Sebuah bukti kirim masuk tanda transaksi sukses. Nurdin Majid segera mematikan ponselnya dan menemui Boni Sitaba untuk membagi dua hasil kerjanya. Jika dikumpulkan dengan uang yang sudah ia peroleh dari aksi sebelumnya dan sedikit pinjaman dari Boni Sitaba, itu sudah cukup untuk operasi istrinya.
***
Malam itu ia terjaga hingga dini hari. Nurdin Majid gelisah sebab hari itu istrinya dioperasi dan ia belum menerima kabar. Ia berusaha menghubungi ibunya namun tak ada sambungan. Narapidana lain sudah tertidur pulas.

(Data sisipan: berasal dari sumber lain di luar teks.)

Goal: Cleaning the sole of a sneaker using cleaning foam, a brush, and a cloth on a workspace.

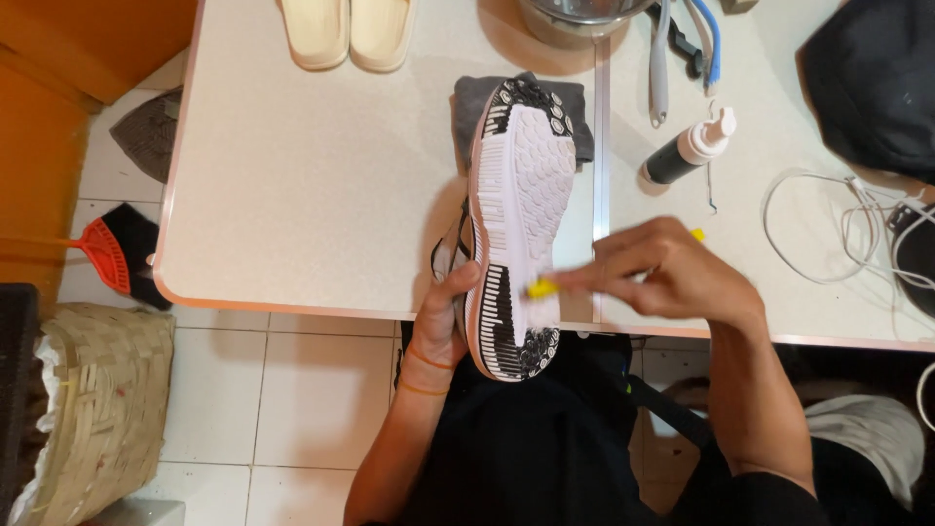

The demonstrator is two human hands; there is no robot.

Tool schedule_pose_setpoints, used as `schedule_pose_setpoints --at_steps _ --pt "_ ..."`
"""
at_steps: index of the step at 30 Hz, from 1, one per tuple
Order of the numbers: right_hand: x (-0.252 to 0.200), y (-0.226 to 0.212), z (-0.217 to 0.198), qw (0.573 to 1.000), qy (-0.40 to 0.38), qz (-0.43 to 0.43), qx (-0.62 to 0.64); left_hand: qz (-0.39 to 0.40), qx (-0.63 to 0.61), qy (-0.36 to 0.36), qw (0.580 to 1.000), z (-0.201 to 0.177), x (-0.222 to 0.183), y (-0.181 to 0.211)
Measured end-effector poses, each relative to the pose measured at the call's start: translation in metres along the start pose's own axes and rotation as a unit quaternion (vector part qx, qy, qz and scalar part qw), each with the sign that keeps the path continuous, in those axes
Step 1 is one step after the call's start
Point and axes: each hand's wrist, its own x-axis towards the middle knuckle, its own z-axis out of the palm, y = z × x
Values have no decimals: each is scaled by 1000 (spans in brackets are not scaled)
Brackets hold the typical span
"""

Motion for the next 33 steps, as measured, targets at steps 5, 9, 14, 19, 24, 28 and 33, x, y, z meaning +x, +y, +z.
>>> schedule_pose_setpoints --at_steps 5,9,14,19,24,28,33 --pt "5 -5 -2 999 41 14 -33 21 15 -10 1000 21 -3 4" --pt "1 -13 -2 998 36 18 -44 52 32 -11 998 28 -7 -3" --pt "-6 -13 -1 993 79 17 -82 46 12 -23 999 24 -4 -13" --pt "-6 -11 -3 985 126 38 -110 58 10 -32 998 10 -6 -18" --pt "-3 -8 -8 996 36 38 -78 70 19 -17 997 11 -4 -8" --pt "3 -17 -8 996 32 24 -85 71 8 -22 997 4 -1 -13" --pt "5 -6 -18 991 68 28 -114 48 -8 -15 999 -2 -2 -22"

Suara lonceng dari empat penjuru mata angin saling bertalu, tanda kesiapsiagaan sipir piket malam.
Pikirannya surut ke masa silam, menelusuri jejak awal pertemuan dirinya dengan istrinya, masa-masa kenalan, awal pernikahan, hingga usaha mereka banting tulang memenuhi kebutuhan. Semuanya hadir berkelebat di dalam kepalanya, berlomba-lomba merebut ruang yang tersisa, hingga akhirnya mengantarkannya pulas.
Keesokan paginya saat petugas sipir masuk ke kamar dan menyuruh narapidana bergegas ke masjid untuk belajar baca Al-Quran, Nurdin Majid mendapatkan panggilan lewat pengeras suara. Dadanya bergemuruh, perasaannya tak karuan. Nurdin Majid meminta izin kepada petugas dan segera ke sumber suara.
Saat sampai di ruang tunggu, Nurdin Majid melihat sosok yang tak asing baginya. Laki-laki itu duduk gelisah. Saat melihat Nurdin Majid laki-laki itu berdiri dan dengan ragu, ia menyampaikan sebuah pesan jika istri Nurdin Majid sudah tiada.
Mendengar itu, seolah waktu membeku, nafasnya tersengal-sengal tak karuan. Kenyataan itu seolah mengisap seluruh energi Nurdin Majid hingga kakinya tak mampu menyangga tubuhnya. Nurdin Majid memegang dinding mencoba menyeimbangkan bobotnya, sebelum merosot duduk di kursi besi dengan tubuh terguncang karena terisak.
Seolah belum cukup derita Nurdin Majid, sesaat kemudian dua lelaki yang memperkenalkan diri sebagai polisi masuk ke ruangan itu bersama seorang sipir. Mereka menyampaikan jika dari hasil penelusuran, Nurdin Majid terlibat aksi penipuan. Kabar itu seolah menyempurnakan penderitaannya, membuat malam perlahan jatuh di matanya.